Pada saat Ibn Saud mendirikan pemerintahan Saudi Arabia, rakyat Arabia sebagian
besar belum mengetahui bahwa otomobil itu perlu minum bensin. Karenanya, pada
suatu kesempatan, orang-orang Badui mengisi tangki otomobil Ibn Saud dengan
gandum!
Bung
Karno juga mengangkat contoh Lenin saat mendirikan Soviet Rusia. Saat Negara
Soviet didirikan, rakyat Musyrik lebih dari 80 persen tidak dapat membaca dan
menulis. Tapi toh Ibn Saud memerdekakan Saudi Arabia. Lenin memerdekakan Soviet
Rusia.
Karenanya,
seperti telah Bung Karno kemukakan dalam “Mencapai Indonesia Merdeka”, bahwa
kemerdekaan, politieke onafhankelijkheid,
political independence, tak lain dan tak bukan, ialah suatu jembatan, satu
jembatan emas. “Saya katakan di dalam kitab itu, bahwa di seberangnya jembatan
itulah kita sempurnakan kita punya masyarakat.”
Sebagai
dasar negara, Bung karno mengangkat sejumlah contoh. Di antaranya karya Dr. Sun
Yat Sen yang berjudul San Min Chu I
atau The Three People’s Principle.
Tiga pilar itulah yang mendasari dasar negara Tiongkok: Mintsu, Minchuan, Min
Sheng, yakni Nasionalisme, demokrasi, sosialisme. Bung Karno juga mengangkat
contoh Hitler yang meletakkan dasar Naziisme, Lenin dengan Generale Repetitie
revolusi tahun 1917, Ibn Saud dengan Islam dan lain-lain.
Pada
puncak pidatonya, Bung Karno merumuskan kelima sila menjadi:
1. Kebangsaan
Indonesia
2. Internasionalisme
atau perikemanusiaan
3. Mufakat
atau demokrasi
4. Kesejahteraan
sosial
5. Takwa
kepada Tuhan Yang Maha Esa (Ketuhanan).
Kelima
sila itulah yang kemudian disusun menjadi lima sila yang kita kenal sekarang.
Tentang
bilangan lima atau panca, Bung Karno menguraikannya tersendiri.
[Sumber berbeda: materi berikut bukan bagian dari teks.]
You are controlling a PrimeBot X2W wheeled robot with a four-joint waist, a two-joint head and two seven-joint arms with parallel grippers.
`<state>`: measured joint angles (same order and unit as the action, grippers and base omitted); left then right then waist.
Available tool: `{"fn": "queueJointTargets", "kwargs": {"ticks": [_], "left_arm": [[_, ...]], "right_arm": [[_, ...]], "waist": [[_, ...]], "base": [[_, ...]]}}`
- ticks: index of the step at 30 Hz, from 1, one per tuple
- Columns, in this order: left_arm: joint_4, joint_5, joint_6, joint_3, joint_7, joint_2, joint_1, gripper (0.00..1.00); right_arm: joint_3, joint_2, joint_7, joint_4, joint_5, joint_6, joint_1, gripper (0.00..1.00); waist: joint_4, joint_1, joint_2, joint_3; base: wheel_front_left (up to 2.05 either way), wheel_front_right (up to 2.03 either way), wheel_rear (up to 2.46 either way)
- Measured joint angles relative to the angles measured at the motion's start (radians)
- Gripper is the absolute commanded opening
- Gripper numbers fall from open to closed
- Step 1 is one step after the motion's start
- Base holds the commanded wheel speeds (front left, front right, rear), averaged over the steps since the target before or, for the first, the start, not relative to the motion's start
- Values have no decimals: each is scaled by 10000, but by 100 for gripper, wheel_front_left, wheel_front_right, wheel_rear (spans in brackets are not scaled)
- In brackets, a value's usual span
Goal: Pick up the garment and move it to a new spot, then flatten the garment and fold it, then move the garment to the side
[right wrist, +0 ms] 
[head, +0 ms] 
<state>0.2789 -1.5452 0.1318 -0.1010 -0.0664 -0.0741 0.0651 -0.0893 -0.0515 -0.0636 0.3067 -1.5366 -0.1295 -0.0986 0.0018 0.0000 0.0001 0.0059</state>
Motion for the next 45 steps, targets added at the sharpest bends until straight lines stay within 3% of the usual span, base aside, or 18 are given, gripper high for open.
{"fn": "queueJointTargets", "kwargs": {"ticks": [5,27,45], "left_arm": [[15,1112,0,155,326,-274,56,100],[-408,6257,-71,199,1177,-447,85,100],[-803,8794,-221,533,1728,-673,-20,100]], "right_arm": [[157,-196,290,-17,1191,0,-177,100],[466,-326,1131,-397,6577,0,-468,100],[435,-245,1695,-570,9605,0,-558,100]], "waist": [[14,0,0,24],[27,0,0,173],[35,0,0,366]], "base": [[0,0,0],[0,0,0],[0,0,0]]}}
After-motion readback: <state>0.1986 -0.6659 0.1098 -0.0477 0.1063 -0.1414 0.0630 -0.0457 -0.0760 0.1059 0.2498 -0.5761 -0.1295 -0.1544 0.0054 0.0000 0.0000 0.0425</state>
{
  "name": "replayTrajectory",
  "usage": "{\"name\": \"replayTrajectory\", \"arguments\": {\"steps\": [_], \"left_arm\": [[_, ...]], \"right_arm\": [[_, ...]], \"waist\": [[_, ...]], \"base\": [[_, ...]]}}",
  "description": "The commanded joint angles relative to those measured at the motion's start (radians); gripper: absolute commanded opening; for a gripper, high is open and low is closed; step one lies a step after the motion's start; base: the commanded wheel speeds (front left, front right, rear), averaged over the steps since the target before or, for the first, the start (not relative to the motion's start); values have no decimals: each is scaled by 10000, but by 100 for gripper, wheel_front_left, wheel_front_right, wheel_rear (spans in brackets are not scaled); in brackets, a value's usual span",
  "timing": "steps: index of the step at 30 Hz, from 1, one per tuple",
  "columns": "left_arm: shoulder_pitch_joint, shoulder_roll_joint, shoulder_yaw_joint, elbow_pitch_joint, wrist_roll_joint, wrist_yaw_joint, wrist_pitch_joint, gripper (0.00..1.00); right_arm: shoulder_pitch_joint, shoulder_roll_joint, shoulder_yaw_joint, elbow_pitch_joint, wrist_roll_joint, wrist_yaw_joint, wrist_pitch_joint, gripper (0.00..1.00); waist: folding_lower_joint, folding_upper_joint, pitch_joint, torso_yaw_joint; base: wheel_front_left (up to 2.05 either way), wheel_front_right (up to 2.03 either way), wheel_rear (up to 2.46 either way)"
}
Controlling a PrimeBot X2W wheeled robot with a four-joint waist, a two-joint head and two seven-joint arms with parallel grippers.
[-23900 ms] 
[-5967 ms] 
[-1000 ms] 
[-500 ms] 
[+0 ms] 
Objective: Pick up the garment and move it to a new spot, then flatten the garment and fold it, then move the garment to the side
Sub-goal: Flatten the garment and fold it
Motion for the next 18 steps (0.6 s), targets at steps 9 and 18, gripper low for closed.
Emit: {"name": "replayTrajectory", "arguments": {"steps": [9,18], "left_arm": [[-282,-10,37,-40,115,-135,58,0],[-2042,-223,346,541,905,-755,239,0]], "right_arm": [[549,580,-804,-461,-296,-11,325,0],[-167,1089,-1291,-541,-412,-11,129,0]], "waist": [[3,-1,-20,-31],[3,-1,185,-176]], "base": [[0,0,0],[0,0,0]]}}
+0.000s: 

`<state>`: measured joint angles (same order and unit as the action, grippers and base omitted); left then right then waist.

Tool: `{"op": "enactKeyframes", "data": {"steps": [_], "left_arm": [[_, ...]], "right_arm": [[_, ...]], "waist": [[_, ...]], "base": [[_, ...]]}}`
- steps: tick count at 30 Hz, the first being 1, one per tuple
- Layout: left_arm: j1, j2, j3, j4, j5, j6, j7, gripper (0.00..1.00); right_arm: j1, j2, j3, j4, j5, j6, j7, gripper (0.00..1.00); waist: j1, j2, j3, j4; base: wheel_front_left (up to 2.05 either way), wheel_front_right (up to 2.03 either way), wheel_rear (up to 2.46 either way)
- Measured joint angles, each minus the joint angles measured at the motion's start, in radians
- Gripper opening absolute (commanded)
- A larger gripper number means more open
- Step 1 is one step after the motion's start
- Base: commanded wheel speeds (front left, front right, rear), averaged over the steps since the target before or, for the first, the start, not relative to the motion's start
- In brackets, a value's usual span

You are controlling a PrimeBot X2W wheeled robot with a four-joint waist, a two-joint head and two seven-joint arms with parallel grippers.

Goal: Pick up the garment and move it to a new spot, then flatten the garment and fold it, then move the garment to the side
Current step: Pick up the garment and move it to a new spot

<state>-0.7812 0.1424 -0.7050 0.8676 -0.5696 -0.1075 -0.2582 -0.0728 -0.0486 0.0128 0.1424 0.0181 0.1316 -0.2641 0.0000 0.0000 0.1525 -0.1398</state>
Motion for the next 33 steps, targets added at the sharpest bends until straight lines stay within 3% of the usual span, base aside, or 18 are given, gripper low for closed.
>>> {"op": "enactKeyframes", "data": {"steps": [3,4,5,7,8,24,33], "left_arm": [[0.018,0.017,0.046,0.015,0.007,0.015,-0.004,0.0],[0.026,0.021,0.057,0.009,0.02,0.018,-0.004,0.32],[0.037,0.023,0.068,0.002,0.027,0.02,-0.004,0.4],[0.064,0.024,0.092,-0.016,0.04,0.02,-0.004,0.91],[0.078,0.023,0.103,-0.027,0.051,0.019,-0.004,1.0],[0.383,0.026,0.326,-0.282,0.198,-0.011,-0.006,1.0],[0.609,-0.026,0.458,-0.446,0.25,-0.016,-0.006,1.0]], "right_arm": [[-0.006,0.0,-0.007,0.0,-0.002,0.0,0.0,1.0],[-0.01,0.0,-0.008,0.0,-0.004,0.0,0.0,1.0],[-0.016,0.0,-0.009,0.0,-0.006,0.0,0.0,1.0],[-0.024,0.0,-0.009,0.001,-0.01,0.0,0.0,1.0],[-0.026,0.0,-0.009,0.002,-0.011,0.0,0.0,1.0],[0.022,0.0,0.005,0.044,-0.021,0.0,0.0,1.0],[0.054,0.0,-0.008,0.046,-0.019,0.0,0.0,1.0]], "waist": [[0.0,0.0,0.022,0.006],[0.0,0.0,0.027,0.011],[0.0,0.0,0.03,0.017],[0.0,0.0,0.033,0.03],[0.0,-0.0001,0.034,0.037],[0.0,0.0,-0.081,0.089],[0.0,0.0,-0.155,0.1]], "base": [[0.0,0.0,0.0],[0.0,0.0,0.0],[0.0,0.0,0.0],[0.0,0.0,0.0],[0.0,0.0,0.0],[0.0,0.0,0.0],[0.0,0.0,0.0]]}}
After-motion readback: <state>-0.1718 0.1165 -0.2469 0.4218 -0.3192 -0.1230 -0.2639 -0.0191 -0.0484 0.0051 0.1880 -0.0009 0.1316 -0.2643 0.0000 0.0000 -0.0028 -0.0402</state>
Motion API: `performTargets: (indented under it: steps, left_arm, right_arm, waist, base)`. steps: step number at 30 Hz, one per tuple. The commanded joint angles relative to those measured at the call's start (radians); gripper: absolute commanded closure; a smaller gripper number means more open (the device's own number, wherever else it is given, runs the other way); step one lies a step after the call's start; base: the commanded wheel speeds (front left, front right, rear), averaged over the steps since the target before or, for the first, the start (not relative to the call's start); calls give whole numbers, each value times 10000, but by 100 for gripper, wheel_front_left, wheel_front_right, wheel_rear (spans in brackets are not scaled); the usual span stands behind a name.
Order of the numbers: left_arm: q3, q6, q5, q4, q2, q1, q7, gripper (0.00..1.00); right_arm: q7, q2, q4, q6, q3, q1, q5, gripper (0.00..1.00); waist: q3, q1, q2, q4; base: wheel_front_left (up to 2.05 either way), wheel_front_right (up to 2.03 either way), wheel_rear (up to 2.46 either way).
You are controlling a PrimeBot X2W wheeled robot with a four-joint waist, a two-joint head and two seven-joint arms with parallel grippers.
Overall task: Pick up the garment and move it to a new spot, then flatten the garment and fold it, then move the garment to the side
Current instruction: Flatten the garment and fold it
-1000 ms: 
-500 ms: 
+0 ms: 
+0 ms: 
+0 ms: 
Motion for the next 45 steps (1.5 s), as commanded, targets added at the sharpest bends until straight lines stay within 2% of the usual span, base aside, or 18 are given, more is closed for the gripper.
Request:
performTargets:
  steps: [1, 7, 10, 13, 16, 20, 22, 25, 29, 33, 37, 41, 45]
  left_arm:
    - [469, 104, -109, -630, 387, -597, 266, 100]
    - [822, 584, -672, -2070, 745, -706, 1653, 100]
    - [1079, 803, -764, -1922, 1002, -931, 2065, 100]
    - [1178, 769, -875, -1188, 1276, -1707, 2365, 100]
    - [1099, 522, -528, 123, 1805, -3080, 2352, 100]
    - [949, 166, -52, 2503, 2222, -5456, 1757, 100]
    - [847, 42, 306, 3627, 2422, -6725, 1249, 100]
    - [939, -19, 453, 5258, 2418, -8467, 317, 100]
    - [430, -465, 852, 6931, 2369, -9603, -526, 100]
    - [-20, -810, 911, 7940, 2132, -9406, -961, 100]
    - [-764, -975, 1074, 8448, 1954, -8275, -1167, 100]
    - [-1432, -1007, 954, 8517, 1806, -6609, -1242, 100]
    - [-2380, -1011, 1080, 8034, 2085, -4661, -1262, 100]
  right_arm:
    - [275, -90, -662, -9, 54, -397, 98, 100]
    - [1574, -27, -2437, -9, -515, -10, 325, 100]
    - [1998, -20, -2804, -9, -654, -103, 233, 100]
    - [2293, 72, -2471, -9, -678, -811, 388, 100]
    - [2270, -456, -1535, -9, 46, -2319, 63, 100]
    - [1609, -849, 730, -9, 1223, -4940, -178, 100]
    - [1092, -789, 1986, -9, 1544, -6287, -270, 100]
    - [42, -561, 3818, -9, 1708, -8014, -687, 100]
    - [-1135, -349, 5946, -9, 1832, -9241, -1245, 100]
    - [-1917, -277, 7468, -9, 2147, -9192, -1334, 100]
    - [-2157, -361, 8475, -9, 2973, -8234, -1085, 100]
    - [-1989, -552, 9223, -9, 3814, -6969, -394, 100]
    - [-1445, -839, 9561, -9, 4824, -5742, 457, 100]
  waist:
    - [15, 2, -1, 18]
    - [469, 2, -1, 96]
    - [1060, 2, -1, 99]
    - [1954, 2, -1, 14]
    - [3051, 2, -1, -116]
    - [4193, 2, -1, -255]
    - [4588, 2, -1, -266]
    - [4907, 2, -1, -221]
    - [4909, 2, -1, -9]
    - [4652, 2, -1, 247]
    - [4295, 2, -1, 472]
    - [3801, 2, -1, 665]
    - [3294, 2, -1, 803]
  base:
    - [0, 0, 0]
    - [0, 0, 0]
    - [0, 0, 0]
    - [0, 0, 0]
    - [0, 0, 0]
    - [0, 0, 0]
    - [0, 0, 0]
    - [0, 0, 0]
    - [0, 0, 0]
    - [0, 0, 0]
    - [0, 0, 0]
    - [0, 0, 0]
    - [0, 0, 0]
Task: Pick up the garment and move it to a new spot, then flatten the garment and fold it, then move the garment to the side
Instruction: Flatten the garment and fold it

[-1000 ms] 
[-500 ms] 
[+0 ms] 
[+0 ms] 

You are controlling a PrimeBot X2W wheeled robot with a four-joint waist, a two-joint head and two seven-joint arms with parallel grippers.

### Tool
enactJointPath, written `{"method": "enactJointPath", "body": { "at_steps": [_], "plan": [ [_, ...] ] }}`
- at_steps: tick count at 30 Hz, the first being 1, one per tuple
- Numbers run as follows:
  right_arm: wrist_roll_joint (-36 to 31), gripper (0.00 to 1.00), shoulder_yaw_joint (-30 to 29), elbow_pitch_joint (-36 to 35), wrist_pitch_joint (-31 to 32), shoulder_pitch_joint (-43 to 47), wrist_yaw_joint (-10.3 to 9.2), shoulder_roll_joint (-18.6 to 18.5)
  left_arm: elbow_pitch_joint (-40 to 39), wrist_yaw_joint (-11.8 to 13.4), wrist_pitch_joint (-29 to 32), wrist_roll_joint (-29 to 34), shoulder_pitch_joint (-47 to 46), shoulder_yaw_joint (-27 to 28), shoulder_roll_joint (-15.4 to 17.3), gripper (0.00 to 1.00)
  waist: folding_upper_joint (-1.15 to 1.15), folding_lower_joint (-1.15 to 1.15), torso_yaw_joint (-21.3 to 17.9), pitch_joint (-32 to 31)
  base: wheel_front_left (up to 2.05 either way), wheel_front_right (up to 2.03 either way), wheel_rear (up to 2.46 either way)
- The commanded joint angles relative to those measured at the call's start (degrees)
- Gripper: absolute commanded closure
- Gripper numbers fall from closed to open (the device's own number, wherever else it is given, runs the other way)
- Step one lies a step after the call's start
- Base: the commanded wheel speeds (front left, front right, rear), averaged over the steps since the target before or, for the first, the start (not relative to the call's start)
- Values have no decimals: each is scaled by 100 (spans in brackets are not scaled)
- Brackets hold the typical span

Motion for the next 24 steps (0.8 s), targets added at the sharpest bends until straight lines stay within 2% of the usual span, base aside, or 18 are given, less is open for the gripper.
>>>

Katanya,
“Saudara-saudara! Dasar-dasar Negara telah saya usulkan. Lima bilangannya.
Inikah Panca Dharma? Bukan! Nama Panca Dharma tidak tepat di sini. Dharma
berarti kewajiban, sedangkan kita membicarakan dasar. Saya senang kepada
simbolik. Simbolik angka pula. Rukun Islam lima jumlahnya. Jari kita lima
setangan. Kita mempunyai pancaindra. Apa lagi yang lima bilangannya?”
Bertanya
begitu, seorang menjawab lantang dari tengah-tengah hadirin: “Pandawalima!”
Bung Karno menyahut, “ Pandawa pun lima orangnya. Sekarang banyaknya prinsip:
kebangsaan, internasionalisme, mufakat, kesejahteraan dan ketuhanan, lima pula
bilangannya.”
Kalimat
Bung Karno berikut adalah sebuah ringkasan dari lima dasar yang telah ia uraikan.
Jika ia diminta memeras kelima dasar tadi menjadi tiga, maka Bung Karno
menamakannya dengan:
Lima
sila bisa diringkas menjadi trisila. Bagaimana seandainya diperas lagi menjadi
satu sila? “Baiklah, saya kumpulkan menjadi satu. Apakah yang satu itu?
Dapatlah saya satu perkataan Indonesia yang tulen, yaitu perkataan ‘gotong
royong’. Negara indonesia yang kita dirikan haruslah negara gotong-royong!
Alangkah hebatnya! Negara Gotong-royong.